Location at the service provider to which the SSO tokens are sent. This location accepts <samlp:Response> messages (or SAML artifacts) for the purpose of establishing a session based on an assertion. It refers to an HTTP resource (often a virtual one) on a web site that processes SAML protocol messages and returns a cookie representing the information extracted from the message. For example, https://sp.example.org/CB.sso/SAML2/POST

Single Logout Service Endpoint

URL of the single logout service endpoint for the service provider

AuthnRequestsSigned

Metadata will have AuthnRequestsSigned="true/false" in descriptor

WantAssertionsSigned

Metadata will have WantAssertionsSigned="true/false" in descriptor

Service Provider Public Certificate and Private Key section:

Service Provider Public X.509 certificate (same certificate for signing and encryption)

Service provider’s public certificate

SP Private Key

Service provider’s private key

Passphrase

Passphrase use for service provider’s private key

Public Certificate and Private Key for signing the Service Provider Metadata section:

Sign Service Provider Metadata

If true, sign service provider metadata

  • Click OK. The new service provider appears in the list of service providers in the Service Provider subtab.

Configuring a SAML Identity Provider

You can configure one or more SAML identity providers. These include identity providers such as Okta, OneLogin, SiteMinder, or Active Directory Federation Services (ADFS).

To configure an identity provider:

  • In the Automation Platform UI, click Administration > Single Sign-On.

  • If SAML is not already selected in the Single Sign-On Provider pulldown menu, select it and click OK.

  • Click the Identity Provider subtab.

    The Identity Provider subtab shows a list of the existing SAML identity providers.

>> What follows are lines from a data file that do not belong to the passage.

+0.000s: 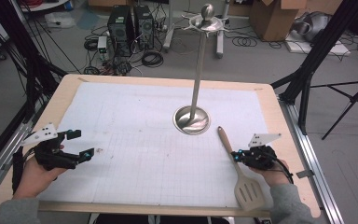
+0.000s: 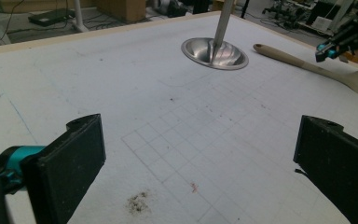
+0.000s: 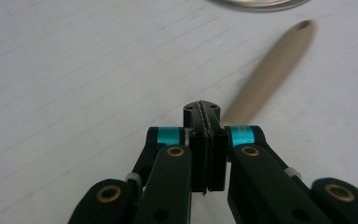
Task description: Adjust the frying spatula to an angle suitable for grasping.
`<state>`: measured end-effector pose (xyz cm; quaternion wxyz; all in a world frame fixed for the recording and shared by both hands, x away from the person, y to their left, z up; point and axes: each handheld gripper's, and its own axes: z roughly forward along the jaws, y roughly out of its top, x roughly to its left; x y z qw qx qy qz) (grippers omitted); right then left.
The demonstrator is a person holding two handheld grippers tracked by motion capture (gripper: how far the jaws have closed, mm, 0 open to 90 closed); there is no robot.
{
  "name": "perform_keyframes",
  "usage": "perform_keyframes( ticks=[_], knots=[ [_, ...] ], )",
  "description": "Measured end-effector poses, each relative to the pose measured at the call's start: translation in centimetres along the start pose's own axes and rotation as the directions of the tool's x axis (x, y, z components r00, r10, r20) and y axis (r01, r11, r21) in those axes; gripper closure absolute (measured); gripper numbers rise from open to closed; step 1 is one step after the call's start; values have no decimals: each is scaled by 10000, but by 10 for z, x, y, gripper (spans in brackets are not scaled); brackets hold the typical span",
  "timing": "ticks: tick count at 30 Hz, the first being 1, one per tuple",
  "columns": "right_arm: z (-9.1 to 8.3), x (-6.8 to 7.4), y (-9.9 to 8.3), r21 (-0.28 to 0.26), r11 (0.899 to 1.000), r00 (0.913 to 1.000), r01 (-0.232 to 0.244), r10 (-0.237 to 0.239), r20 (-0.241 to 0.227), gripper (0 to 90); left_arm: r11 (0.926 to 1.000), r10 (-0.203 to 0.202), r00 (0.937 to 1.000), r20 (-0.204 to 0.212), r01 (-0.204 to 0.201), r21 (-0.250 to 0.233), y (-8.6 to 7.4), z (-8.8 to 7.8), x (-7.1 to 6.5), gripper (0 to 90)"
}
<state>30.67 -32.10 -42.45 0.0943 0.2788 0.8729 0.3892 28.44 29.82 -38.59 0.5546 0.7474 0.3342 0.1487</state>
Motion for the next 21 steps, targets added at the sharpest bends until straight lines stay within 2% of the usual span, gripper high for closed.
perform_keyframes(
  ticks=[3,9,12,16,21],
  knots=[
    [-1,9,-6,205,9993,9993,313,-308,-219,900,10000,-1,10000,97,0,48,1,5,0,25],
    [1,15,-11,546,9973,9980,485,-463,-420,900,9999,31,9998,206,-34,115,3,13,0,25],
    [5,19,-11,1061,9908,9958,843,-799,-453,900,9999,64,9997,250,-67,132,3,14,0,25],
    [3,21,-10,1393,9854,9950,978,-941,-329,900,9999,27,9996,275,-32,168,3,14,1,25],
    [0,22,-7,1801,9722,9886,1496,-1505,-88,900,9999,1,9997,240,-4,116,2,13,1,25]
  ],
)
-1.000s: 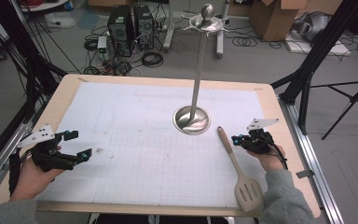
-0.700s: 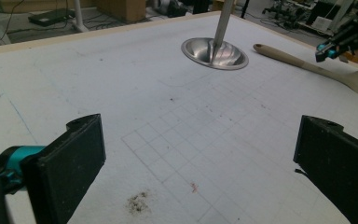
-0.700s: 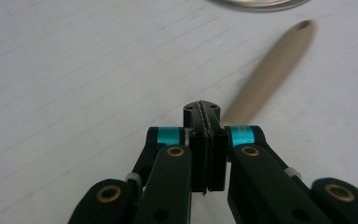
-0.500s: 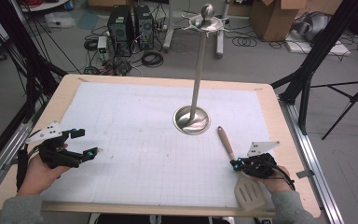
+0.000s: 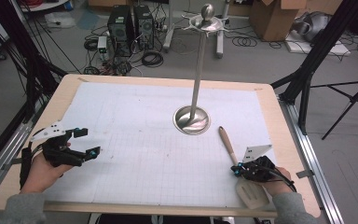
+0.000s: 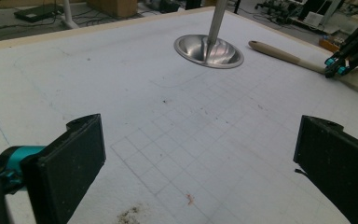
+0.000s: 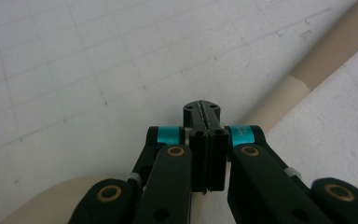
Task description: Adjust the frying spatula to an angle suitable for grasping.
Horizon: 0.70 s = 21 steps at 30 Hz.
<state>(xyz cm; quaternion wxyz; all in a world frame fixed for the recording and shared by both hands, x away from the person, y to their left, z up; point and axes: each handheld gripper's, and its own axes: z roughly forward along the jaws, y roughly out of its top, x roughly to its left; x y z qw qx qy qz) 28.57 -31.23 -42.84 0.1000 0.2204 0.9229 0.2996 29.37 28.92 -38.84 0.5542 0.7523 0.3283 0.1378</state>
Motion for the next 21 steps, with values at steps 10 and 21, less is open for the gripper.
perform_keyframes(
  ticks=[10,21],
  knots=[
    [-7,-8,-7,-62,9998,9992,-204,206,328,900,10000,-47,10000,-19,47,-51,-1,-3,0,25],
    [-11,-16,-14,-40,9994,9951,-347,349,924,900,10000,-33,10000,-39,33,-42,-1,-3,0,25]
  ],
)
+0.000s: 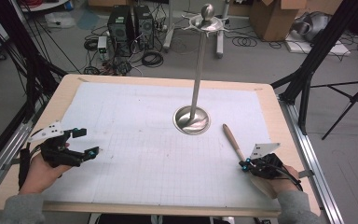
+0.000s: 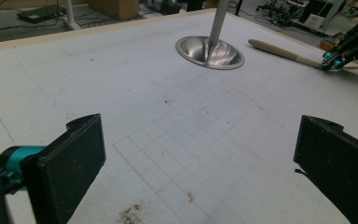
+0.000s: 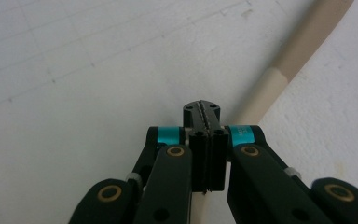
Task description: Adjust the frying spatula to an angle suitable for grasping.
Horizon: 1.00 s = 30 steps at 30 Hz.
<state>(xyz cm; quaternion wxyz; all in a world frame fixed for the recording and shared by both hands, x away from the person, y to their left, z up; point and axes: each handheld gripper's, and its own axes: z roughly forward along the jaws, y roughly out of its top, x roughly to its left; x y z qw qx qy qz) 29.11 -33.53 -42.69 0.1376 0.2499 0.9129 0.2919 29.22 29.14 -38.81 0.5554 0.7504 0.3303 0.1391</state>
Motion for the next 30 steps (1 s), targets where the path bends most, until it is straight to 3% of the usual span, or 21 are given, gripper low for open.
perform_keyframes(
  ticks=[5,7,9,11,13,16,22,26,30],
  knots=[
    [-3,-3,-1,-127,9989,9985,-458,461,304,900,10000,7,10000,-13,-7,47,0,1,0,25],
    [-7,-8,0,-701,9922,9935,-1031,1062,422,900,10000,-2,10000,-20,3,95,-1,2,0,25],
    [-11,-15,2,-1244,9776,9827,-1697,1773,530,900,10000,7,10000,-14,-7,97,-1,3,0,25],
    [-11,-23,4,-1421,9624,9689,-2314,2411,555,900,9999,65,10000,-3,-65,104,0,3,0,25],
    [-8,-31,7,-1308,9520,9556,-2768,2870,662,900,9999,49,10000,6,-49,101,0,4,-1,25],
    [0,-42,8,-1161,9385,9429,-3252,3312,361,900,9999,52,10000,31,-52,96,0,4,0,25],
    [11,-56,11,-876,9340,9366,-3463,3495,238,900,9999,50,10000,-18,-50,130,-1,3,1,25],
    [20,-58,10,-378,9436,9440,-3289,3296,137,900,9999,19,10000,-63,-18,131,-2,1,1,25],
    [23,-59,11,-416,9484,9492,-3145,3148,12,900,9999,25,9999,-115,-24,145,-2,0,1,25]
  ],
)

    The New Identity Provider dialog box appears. Enter the details for the identity provider as follows:

    ItemDescription

    IDP Name

    Name of the SAML identity provider

    Enabled

    Whether the connector is enabled. If true, then any previously enabled archive connector will be disabled

    Description

    Comment text describing this object. This is not interpreted at all by CloudBees Flow

    IDP Metadata XML File

    Metadata of the SAML identity provider

    Label

    Display label text

    Color

    Hexadecimal value of the color to be used with an entity

  • Click OK.

    The new identity provider appears in the list of identity providers in the Identity Provider subtab.

Managing Access Control

The access control functionality in CloudBees Flow determines who can modify the single sign-on configuration settings for Kerberos or SAML. You perform this task in the Access Control page in the Automation Platform UI. Several special system objects contain access control lists related to overall CloudBees Flow system administration. This page lets you view and modify access privileges for a particular CloudBees Flow object, including the SSO Configuration system object.

To view or modify Access Control for these settings:

  • In the Automation Platform UI, click Administration>Single Sign-On.

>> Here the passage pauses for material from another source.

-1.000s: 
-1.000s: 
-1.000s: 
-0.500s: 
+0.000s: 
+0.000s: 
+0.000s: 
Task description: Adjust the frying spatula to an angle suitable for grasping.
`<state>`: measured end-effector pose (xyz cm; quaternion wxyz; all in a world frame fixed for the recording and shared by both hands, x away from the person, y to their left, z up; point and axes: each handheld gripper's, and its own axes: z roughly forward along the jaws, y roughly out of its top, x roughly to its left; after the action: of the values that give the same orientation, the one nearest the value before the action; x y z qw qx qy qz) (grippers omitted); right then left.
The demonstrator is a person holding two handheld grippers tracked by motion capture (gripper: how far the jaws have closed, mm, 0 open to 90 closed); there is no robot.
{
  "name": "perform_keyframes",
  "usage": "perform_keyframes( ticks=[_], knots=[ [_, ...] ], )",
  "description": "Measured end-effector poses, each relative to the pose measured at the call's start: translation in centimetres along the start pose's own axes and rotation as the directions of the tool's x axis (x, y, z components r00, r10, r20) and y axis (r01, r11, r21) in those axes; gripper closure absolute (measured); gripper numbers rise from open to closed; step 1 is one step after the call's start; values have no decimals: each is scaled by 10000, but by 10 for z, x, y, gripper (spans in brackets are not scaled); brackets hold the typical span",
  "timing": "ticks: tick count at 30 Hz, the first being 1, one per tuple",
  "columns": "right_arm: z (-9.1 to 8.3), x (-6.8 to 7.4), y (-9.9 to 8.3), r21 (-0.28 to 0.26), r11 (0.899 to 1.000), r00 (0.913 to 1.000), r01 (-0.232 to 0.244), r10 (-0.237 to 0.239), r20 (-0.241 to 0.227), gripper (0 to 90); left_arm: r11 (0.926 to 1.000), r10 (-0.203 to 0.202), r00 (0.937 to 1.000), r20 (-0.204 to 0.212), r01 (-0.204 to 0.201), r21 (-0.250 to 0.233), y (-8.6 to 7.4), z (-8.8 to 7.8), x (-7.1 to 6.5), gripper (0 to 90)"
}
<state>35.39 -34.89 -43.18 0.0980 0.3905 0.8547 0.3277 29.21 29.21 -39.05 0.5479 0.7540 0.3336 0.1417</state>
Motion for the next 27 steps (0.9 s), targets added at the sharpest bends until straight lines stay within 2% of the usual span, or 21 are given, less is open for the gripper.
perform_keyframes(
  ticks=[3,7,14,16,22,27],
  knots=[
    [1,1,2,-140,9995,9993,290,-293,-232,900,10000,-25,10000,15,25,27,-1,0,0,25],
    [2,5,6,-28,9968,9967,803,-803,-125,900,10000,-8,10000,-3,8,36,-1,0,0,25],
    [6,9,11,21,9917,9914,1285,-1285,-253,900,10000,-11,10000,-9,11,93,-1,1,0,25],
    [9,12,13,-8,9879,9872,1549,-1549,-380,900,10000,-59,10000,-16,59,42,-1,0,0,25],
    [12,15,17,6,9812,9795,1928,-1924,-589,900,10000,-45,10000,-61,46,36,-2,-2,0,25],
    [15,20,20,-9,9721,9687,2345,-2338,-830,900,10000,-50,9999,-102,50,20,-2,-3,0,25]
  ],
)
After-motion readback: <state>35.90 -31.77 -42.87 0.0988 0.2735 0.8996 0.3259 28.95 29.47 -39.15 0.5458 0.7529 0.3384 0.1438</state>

  • Click the (SSO Configuration) button. The Access Control settings page for the current SSO configuration appears.

  • Change the necessary settings as described in the following sections:

    • Access Control : Help topic that describes the parts of the Access Control page, which you use to view and modify access privileges for a particular CloudBees Flow object.

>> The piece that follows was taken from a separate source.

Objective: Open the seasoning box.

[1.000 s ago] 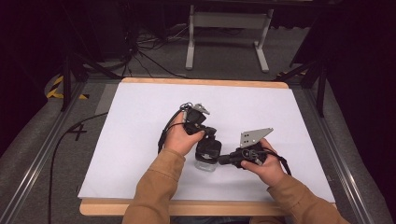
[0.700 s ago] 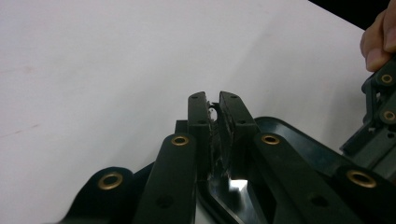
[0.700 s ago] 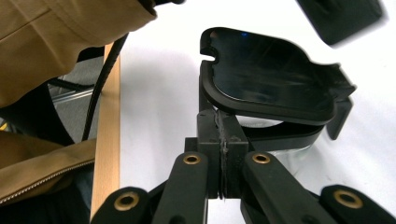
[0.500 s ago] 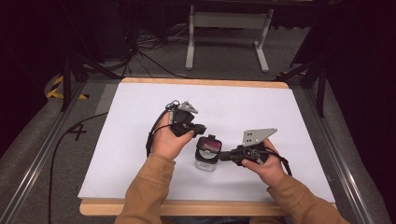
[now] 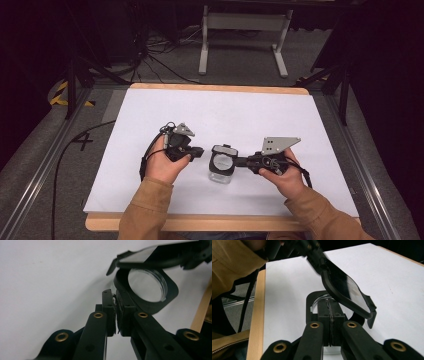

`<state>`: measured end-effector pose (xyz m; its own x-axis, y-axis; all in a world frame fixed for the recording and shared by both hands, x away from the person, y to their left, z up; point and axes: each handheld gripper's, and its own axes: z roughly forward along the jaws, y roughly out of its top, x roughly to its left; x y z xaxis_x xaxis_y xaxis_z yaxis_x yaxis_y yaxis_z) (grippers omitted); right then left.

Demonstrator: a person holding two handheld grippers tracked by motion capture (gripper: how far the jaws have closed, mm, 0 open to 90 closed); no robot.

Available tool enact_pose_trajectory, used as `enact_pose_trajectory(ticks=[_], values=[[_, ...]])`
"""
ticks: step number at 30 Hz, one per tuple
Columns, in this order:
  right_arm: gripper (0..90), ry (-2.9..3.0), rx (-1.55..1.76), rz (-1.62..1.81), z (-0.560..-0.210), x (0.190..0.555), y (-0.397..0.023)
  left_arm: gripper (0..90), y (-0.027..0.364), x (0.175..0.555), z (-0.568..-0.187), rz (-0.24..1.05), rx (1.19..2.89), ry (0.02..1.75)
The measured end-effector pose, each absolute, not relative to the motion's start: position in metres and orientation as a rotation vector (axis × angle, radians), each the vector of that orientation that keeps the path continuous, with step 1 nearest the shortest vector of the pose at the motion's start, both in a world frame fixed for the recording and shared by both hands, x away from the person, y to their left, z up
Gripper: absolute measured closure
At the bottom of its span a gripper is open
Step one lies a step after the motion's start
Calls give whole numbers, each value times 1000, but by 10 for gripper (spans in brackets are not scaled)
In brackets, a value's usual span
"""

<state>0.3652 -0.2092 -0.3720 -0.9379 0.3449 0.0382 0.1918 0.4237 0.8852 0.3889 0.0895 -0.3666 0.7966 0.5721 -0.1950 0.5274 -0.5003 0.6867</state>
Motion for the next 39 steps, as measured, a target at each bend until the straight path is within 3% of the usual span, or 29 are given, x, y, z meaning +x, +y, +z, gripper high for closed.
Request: enact_pose_trajectory(ticks=[11,39], values=[[900,2446,497,1601,-370,371,-213,894,68,389,-397,13,2280,792],[900,2291,609,1673,-368,396,-219,869,67,389,-400,-29,2287,774]])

    • Configuring Access Control : Main section that describes access control concepts.

      These include privilege types such as “read” and “modify,” details about adding permissions for specific users and groups, access control lists (allow or deny), and inheritance of access control information from parent objects. This section also contains examples that illustrate how you can use access control to increase CloudBees Flow security.